Hyden described them as such – merging DIY punk with country and folk on the recent album Cardinal. Maybe it’s because of that description but I was immediately reminded of early Lucero when I first spun Cardinal. They don’t sound like them per se, but Cardinal combines this heart-on-your-sleeve ethos with this feeling that they are pouring ounce of their being into their music. And they also have this knack for breaking your heart, like some of Lucero’s best.
The album’s four track, Aphasia, is pretty damn amazing. Its heartbreaking in that protagonist is finding it hard to connect with the world around him but slowly finds his voice which coincides with the bridge that builds with a rousing chorus and crunching guitars, leading into a nice guitar outro. If you don’t feel anything after that you’re either dead or you listen to shitty music.
This album came out of nowhere for me. Morby played bass in the band Woods for a few years, and while I enjoy their music; him leaving didn’t register to the same affect as when Isbell left DBT. By that I mean, I wasn’t counting the days for his solo releases. But based on this album, maybe I should have.

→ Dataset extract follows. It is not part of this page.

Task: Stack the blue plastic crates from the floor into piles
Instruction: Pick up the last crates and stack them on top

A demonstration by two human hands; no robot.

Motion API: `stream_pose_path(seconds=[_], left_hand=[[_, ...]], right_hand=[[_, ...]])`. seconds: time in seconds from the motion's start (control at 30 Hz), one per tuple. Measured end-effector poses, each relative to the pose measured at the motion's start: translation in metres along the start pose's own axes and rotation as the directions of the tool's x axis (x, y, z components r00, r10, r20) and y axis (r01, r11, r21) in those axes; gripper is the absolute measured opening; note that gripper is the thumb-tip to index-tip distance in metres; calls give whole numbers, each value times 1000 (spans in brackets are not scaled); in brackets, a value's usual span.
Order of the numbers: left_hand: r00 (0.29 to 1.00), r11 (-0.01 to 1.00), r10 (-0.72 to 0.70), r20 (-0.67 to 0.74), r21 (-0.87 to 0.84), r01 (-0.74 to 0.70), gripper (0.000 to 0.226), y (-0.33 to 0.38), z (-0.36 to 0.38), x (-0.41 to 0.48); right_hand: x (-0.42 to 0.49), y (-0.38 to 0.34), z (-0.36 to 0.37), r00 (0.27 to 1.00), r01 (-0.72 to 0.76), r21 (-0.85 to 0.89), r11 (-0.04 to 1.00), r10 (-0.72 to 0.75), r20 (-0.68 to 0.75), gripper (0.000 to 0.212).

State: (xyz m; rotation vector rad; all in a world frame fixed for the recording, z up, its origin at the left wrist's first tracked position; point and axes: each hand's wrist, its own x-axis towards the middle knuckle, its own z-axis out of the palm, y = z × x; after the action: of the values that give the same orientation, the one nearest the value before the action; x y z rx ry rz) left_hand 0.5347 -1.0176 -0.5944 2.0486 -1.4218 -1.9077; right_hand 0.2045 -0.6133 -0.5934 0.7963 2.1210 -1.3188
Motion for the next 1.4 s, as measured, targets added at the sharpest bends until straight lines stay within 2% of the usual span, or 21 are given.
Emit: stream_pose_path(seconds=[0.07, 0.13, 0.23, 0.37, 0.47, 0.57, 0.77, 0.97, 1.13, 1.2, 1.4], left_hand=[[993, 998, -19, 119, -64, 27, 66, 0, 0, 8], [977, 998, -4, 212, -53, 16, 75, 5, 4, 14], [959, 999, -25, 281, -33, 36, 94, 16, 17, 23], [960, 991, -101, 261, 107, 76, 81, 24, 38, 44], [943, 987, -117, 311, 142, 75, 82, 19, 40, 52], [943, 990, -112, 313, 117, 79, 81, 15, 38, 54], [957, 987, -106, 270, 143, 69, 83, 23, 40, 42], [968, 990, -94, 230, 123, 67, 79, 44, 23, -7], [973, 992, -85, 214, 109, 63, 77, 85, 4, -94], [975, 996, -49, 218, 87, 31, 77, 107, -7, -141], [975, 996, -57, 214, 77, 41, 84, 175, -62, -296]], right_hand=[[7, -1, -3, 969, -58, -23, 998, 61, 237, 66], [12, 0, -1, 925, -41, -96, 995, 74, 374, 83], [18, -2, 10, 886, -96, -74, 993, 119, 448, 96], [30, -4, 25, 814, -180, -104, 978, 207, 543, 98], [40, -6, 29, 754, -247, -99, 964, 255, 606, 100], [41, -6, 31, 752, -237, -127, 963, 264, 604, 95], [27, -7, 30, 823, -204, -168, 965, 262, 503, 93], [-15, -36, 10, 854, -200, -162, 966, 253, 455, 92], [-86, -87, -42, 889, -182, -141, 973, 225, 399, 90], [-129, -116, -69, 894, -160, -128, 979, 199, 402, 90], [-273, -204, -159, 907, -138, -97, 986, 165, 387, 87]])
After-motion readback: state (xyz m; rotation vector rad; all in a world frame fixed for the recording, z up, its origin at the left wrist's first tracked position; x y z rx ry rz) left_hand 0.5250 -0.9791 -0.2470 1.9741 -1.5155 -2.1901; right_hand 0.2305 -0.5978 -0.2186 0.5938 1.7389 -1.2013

The thing I love most about this album is the variety. Every song is unique in its own way but all bound by Morby’s vision. A vision born on a piano that was left at his new rental in a small town outside LA. From there Morby got together with Sam Cohen clear across the country in Woodstock with a host of talented people to bring this vision to life.
The lead track, I Have Been To The Mountain is my favorite song of 2016. If hipsters every create a drug where I can feel like I’m tripping for just 5 minutes, this would be song I’d reach for right now. It is song born from rage but seems to have a hopeful hint at the end. Destroyer, which oddly enough reminds me of a Destroyer tune, is another winner.And the album closes on the rambling twangy Water. He couldn’t have ended the album any better.
Run, don’t walk to pick this one up. It is truly brilliant.
In light of the truly disgusting laws that North Carolina and Mississippi recently passed, the fourth track, Heaven Sent, on The Very Last Day hits home. In the tune, Milsap takes the part of a gay man asking for acceptance from his Evangelical father. It is a heavy tune and Milsap hits it out of the park; sort of feels like a tune that Isbell would write.
The exploration of religion and its impact of on our daily life was something that Milsap explored on his phenomenal 2014 debut. And that theme is on hand here as well. The opening track, Hades Pleads is a bluesly barnburner where Milsap explores life and love in the underworld. It seems the devil has his eye on a gal and he’s ready to make her Queen. And the closer, Tribulation Hymn is an Irish-tinged folk track where Milsap explores the end of the world.
Milsap really ups his game on The Very Last Day. This is some of the best Americana you’re going to get this year and one of my favorite albums of 2016.
Last year, I fell in deep like with Summer Flake’s EP, Time Rolls By. It was part of my year of down under when I became enamored with a number of acts from Australia and New Zealand, highlighted by Courtney Barnett.
Summer Flake is the project of Stephanie Crase and she’s apt to draw comparisons to her fellow Aussie as they both draw influence from 90s indie pop. Whereas, Barnett’s guitars are more straight forward and crunchy, Crase’s are bathed in reverb, reminding me of Widowspeak.
One area where the comparison is spot on is their lyrics. Both Crase and Barnett write brilliant lyrics. There’s a heaviness that Crase seems to be unloading here. Look How Far We’ve Come is a real gem at the front of the album. The lead single, Shoot And Score, is hypnotic and the closer Wine Won’t Wash Away is a nice to end the album, upping the tempo a bit.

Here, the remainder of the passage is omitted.